Problem description: Write out each line of the material below once more, exactly as it appears.
(Collected data begins)
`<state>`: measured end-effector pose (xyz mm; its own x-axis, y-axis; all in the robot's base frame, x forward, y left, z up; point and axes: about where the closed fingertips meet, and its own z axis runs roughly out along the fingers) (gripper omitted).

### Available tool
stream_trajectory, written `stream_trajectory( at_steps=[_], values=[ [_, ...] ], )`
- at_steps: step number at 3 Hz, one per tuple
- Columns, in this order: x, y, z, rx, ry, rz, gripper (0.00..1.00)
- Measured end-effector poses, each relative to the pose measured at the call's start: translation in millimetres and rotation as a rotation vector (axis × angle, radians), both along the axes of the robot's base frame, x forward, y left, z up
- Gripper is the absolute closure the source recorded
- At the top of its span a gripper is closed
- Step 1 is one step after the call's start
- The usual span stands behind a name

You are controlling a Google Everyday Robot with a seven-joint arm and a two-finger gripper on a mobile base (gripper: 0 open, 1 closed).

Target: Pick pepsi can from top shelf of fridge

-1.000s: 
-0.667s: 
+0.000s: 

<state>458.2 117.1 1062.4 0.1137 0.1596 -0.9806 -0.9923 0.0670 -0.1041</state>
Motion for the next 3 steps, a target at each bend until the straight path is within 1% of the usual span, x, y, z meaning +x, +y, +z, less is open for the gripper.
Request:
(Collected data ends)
Solution for this problem:
`<state>`: measured end-effector pose (xyz mm; its own x-axis, y-axis; all in the robot's base frame, x forward, y left, z up; point and axes: about where the closed fingertips meet, and its own z axis runs roughly out along the fingers) (gripper omitted).

### Available tool
stream_trajectory, written `stream_trajectory( at_steps=[_], values=[ [_, ...] ], )`
- at_steps: step number at 3 Hz, one per tuple
- Columns, in this order: x, y, z, rx, ry, rz, gripper (0.00..1.00)
- Measured end-effector poses, each relative to the pose measured at the call's start: translation in millimetres and rotation as a rotation vector (axis × angle, radians), both along the axes of the robot's base frame, x forward, y left, z up
- Gripper is the absolute closure the source recorded
- At the top of its span a gripper is closed
- Step 1 is one step after the call's start
- The usual span stands behind a name

You are controlling a Google Everyday Robot with a seven-joint arm and a two-finger gripper on a mobile base (gripper: 0 open, 1 closed).

Target: Pick pepsi can from top shelf of fridge

-1.000s: 
-0.667s: 
+0.000s: 

<state>458.2 117.1 1062.4 0.1137 0.1596 -0.9806 -0.9923 0.0670 -0.1041</state>
Motion for the next 3 steps, a target at each bend until the straight path is within 1% of the usual span, x, y, z meaning +x, +y, +z, less is open for the gripper.
Request:

Nothing remains open in this exercise.